I often struggle with how to make the biggest impact with the time I have available, there are so many time traps. As part of facing this challenge, my team develops statements for each of the projects we are working on, so that we have some kind of anchor to help keep us focused. The statement for our economic development work in Surabaya is: “In 2009 we can help prevent 1400 children suffering malnutrition and stunting if we help increase the incomes of the 700 poorest families in our Surabaya project area by Rp 15000 ($1.50) each day.” I imagine myself on one side of a justice scale, and 1400 kids on the other and I think which is more important. This is something worth getting out of bed in the morning for and sometimes being on a plane so tired, that you think your body might just stop or sitting with emails at 3am, because the melatonin tablets you took to sleep aren’t working and your internal clock is telling you it is 10am in the morning.
This focus helps us keep our bearings, it means that if we are in a meeting, if we are being given the run around by our internal bureaucracies’ then it is easier to get impatient , in a good way; we have no time to waste, we have work to do.

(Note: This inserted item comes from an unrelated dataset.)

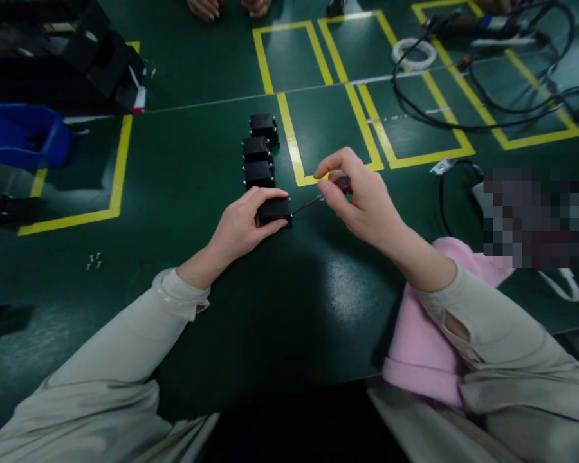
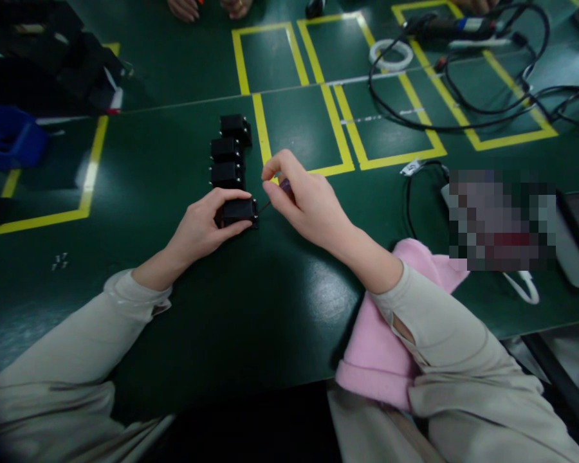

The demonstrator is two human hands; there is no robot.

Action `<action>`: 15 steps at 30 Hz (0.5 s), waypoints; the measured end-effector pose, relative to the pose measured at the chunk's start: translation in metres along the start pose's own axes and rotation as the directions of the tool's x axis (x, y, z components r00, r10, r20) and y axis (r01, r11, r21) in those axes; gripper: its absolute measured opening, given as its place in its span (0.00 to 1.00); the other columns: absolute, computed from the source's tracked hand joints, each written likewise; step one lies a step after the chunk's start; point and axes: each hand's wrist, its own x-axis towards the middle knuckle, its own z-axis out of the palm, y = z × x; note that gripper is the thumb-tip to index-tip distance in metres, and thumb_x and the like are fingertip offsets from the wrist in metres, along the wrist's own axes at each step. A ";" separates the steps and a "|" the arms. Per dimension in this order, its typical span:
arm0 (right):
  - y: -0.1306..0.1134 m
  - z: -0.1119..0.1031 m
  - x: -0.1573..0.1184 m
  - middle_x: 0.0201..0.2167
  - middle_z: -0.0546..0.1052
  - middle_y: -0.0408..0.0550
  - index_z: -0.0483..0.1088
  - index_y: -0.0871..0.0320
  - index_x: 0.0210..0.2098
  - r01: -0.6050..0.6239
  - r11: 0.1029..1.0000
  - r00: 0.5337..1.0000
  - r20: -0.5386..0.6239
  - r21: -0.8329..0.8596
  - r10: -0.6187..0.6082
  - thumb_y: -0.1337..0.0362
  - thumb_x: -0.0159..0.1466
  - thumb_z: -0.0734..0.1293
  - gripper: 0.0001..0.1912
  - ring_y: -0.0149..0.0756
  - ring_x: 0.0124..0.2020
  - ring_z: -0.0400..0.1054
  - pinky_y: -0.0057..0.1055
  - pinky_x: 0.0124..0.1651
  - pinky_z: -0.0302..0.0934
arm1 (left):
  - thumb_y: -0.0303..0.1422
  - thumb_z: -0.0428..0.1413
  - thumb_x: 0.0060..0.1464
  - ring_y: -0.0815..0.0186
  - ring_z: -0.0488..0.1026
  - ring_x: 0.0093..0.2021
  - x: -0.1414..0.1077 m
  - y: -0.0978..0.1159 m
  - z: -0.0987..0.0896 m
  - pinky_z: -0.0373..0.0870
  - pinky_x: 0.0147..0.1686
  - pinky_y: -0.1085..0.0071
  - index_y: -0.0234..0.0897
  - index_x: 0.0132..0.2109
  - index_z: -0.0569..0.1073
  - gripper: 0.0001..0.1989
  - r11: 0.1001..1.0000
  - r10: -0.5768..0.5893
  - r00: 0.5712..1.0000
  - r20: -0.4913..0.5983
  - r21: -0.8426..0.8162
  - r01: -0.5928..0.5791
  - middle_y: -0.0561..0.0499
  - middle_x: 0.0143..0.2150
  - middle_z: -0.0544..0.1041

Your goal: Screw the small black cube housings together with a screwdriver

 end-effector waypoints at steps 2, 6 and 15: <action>0.001 0.000 0.000 0.31 0.72 0.41 0.65 0.55 0.39 0.002 1.000 1.000 -0.008 -0.014 -0.002 0.55 0.72 0.60 0.11 0.27 0.27 0.66 0.29 0.32 0.59 | 0.38 0.59 0.60 0.57 0.74 0.55 0.000 0.000 0.000 0.69 0.56 0.62 0.40 0.60 0.71 0.22 1.000 -0.002 1.000 0.001 -0.001 0.002 0.47 0.56 0.76; 0.002 0.000 0.000 0.29 0.70 0.40 0.65 0.54 0.41 -0.003 1.000 1.000 -0.006 -0.007 0.003 0.56 0.72 0.59 0.10 0.27 0.24 0.63 0.29 0.31 0.57 | 0.38 0.60 0.60 0.57 0.74 0.55 0.000 0.000 0.000 0.69 0.56 0.62 0.40 0.60 0.71 0.22 1.000 -0.002 1.000 -0.002 -0.002 0.002 0.47 0.56 0.76; 0.001 0.001 0.000 0.29 0.70 0.40 0.65 0.54 0.39 -0.023 1.000 1.000 -0.012 0.002 0.023 0.54 0.72 0.59 0.12 0.26 0.23 0.63 0.29 0.32 0.58 | 0.38 0.60 0.60 0.57 0.74 0.55 0.000 -0.001 0.000 0.70 0.56 0.62 0.40 0.60 0.71 0.22 1.000 0.011 1.000 -0.008 0.003 -0.011 0.47 0.56 0.76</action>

And I am thinking about this as my taxi becomes part of Jakarta’s Friday evening thickening traffic. I am wondering how much of what I discussed with the new staff may change their approaches or whether they will fall into the trap of trying to control the committees they will be working with, filling their time but not being effective.. I am wondering how long they will stay with us and what kind of return we may get on my investment of the last three days and all the days to come.

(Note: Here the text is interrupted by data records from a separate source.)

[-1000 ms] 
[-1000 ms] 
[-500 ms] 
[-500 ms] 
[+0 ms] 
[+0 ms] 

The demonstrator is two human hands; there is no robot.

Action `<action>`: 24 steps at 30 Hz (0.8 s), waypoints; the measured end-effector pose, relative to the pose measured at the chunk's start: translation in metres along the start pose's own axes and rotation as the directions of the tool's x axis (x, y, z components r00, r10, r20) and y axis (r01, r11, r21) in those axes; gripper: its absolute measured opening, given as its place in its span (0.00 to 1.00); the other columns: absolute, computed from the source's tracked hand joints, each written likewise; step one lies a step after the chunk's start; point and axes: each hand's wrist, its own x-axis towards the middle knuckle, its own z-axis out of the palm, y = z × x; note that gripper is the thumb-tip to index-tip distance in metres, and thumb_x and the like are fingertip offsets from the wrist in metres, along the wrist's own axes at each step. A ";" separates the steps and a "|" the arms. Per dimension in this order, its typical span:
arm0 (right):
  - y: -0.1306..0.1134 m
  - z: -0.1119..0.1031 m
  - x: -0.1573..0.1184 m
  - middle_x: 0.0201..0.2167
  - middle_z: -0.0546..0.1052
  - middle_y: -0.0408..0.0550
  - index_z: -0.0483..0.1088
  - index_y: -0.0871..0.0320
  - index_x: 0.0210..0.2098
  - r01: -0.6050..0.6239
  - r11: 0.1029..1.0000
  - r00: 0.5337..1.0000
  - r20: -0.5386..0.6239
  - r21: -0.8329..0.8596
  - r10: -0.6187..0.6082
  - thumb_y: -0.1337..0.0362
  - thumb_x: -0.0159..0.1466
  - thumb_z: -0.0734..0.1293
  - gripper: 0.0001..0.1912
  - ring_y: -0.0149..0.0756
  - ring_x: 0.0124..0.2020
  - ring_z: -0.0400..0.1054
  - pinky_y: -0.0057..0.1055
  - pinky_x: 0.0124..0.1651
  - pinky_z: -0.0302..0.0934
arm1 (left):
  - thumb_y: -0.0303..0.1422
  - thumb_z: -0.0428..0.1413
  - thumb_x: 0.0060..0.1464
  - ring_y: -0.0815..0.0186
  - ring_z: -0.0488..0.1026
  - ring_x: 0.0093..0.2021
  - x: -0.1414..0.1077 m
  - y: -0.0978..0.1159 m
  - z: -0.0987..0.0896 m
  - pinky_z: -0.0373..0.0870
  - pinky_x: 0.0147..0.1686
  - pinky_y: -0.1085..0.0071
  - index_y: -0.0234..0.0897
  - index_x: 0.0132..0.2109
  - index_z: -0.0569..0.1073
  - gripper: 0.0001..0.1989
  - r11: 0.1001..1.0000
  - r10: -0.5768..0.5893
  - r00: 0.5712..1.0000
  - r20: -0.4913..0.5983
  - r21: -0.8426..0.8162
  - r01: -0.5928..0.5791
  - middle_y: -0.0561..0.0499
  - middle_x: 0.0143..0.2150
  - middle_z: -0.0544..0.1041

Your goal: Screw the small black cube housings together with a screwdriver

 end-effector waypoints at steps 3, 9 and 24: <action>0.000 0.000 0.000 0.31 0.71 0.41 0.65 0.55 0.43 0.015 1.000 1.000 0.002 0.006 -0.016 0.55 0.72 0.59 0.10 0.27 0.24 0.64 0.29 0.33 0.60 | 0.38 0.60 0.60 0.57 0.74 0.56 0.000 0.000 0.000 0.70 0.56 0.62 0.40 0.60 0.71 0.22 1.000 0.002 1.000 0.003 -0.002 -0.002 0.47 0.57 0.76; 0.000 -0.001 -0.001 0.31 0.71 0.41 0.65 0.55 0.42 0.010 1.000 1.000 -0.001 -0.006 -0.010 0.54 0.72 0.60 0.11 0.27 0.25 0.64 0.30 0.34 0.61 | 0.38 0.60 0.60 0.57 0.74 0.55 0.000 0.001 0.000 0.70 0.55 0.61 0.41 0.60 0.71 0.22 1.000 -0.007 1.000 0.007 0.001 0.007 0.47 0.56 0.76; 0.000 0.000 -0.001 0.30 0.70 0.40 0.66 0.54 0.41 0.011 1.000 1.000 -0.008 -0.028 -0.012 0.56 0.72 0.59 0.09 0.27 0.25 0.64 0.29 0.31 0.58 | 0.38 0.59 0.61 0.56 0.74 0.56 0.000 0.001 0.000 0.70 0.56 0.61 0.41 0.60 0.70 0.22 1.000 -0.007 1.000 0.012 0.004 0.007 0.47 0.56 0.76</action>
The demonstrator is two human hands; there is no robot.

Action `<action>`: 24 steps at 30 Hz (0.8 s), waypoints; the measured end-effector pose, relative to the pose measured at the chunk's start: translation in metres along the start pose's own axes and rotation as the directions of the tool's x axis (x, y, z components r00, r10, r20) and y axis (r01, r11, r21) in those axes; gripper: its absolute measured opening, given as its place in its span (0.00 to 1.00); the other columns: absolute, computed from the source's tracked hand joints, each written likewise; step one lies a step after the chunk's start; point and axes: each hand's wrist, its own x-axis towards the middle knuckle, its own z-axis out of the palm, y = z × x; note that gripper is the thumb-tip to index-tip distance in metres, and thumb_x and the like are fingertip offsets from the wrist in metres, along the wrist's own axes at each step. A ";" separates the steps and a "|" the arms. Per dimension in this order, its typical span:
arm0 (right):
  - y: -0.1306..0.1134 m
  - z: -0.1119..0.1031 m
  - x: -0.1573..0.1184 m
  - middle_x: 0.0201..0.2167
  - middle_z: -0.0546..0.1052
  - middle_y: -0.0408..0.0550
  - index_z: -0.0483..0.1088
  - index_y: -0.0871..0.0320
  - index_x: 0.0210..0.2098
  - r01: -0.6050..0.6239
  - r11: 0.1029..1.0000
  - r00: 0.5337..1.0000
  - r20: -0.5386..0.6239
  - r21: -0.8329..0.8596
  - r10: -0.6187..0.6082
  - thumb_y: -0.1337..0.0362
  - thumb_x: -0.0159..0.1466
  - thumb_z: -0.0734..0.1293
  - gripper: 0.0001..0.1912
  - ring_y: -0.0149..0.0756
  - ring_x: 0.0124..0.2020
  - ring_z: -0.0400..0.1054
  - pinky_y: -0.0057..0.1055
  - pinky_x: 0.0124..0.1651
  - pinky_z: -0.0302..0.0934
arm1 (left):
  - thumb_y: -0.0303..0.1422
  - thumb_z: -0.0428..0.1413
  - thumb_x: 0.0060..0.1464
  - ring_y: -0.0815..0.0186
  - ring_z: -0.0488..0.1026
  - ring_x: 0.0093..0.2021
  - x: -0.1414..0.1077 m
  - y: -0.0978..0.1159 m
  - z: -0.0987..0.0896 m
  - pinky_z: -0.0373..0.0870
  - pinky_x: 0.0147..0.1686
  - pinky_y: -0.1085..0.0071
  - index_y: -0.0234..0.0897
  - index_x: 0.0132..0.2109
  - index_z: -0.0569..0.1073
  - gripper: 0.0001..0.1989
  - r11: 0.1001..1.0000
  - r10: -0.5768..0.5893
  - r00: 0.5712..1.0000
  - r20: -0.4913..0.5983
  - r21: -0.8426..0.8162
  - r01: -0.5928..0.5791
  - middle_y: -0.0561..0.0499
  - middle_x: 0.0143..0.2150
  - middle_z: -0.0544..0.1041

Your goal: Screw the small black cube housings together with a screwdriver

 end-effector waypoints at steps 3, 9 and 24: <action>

The taxi stops on the freeway; we have just hit the jam. The trip home may take another hour, but it could just as easily be another two. I am not sure what time I will get home, but the clocks in Indonesia all show different times so who actually knows what time it is. The time I actually arrive home is something of an existential mystery. I find taxis are a good place to think, world outside, in all its complexity, and the delicious simplicity of the whole back seat of a cab, nowhere else to go or be, disconnected but part of things; alone with others.

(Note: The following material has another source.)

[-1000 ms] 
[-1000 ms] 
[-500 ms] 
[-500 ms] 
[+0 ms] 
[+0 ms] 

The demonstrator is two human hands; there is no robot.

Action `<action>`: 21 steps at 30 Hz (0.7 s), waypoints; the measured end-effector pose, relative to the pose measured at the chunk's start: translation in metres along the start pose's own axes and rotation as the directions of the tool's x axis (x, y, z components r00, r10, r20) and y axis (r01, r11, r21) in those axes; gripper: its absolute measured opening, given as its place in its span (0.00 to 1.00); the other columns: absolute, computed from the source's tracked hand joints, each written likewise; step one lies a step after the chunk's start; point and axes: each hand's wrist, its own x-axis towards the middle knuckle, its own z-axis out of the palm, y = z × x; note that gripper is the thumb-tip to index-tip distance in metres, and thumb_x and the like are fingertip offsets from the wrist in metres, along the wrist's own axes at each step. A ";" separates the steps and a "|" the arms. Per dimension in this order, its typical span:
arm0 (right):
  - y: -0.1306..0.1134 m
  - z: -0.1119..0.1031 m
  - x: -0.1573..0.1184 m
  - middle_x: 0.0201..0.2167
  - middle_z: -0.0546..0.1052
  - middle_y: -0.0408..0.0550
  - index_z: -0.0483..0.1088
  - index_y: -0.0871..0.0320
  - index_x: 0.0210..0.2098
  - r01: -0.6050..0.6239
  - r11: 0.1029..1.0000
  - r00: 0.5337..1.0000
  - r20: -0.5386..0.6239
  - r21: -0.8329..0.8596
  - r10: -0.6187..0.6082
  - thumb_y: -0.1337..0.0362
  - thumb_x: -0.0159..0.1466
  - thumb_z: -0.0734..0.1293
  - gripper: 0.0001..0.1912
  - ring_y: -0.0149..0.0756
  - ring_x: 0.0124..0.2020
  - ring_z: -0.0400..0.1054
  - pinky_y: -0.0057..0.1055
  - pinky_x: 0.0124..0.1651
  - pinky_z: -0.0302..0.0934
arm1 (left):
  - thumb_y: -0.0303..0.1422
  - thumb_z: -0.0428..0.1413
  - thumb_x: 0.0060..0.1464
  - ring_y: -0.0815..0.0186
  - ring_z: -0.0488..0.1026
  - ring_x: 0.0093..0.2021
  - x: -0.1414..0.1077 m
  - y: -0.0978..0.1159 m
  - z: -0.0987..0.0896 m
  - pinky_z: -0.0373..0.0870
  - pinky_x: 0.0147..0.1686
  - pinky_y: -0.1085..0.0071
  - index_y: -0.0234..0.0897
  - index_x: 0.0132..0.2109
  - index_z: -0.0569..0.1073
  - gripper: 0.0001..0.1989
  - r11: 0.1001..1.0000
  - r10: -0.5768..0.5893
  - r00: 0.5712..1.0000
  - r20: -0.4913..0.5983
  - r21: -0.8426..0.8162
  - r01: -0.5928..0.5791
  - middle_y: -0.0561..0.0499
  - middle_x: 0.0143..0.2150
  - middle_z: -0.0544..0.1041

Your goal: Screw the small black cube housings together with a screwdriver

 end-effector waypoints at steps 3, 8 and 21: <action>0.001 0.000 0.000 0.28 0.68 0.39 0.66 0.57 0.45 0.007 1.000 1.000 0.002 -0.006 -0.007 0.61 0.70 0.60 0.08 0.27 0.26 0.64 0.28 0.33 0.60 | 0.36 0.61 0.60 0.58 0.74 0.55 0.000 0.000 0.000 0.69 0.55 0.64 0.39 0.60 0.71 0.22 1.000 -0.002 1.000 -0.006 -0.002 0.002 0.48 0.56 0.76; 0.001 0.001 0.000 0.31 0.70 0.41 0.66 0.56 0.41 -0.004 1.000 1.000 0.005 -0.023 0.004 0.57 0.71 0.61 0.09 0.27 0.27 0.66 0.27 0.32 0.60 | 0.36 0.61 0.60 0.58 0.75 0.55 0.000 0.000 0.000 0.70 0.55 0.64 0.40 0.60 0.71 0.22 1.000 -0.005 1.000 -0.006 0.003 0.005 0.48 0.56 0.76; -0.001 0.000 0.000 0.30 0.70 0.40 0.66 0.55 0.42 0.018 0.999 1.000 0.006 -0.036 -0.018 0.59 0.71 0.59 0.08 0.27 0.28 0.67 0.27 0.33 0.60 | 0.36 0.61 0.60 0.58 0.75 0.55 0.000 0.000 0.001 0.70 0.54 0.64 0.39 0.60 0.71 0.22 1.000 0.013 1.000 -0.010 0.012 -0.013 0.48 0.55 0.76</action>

I wonder at the mystery of all the blingie watches on all the wrists of tens of millions of Indonesian men all showing different times, personal times. Now this is a big thought, on the one hand the increments are relative but on the other, time is actually all any of us have, and yes it is actually very personal.
A police car is behind us impatient, lights flashing, siren wailing, somehow it makes me think we need to get out of the way, there is an urgency, but we are all stopped with nowhere to go. Even stopped in traffic we are as a Tibetan Lama I know sways.“ racing headlong towards death”. So whether in a taxi or doing an orientation or in the field or doing whatever our stuff is, how can we, any of us be sure that we are spending our time well. And I am thinking that it all comes back to our motivation. All we can do, is all we can do and if we do that well then that must be enough, and the consequences? Well they will be known in time. I think we claim the moment, even if the moment didn’t start on time.
We start to move again, Plaza Semenggi on my left in big red neon letters tells me I have about 30 minutes until home, not bad time. I think of an email sent last week by one of our Business Facilitators, a lovely kind man, to one of our project managers whose wife who had been quite ill. “ I hope your wife will finish soon in sickness” and I am thinking she probably will , it is just a matter of timing.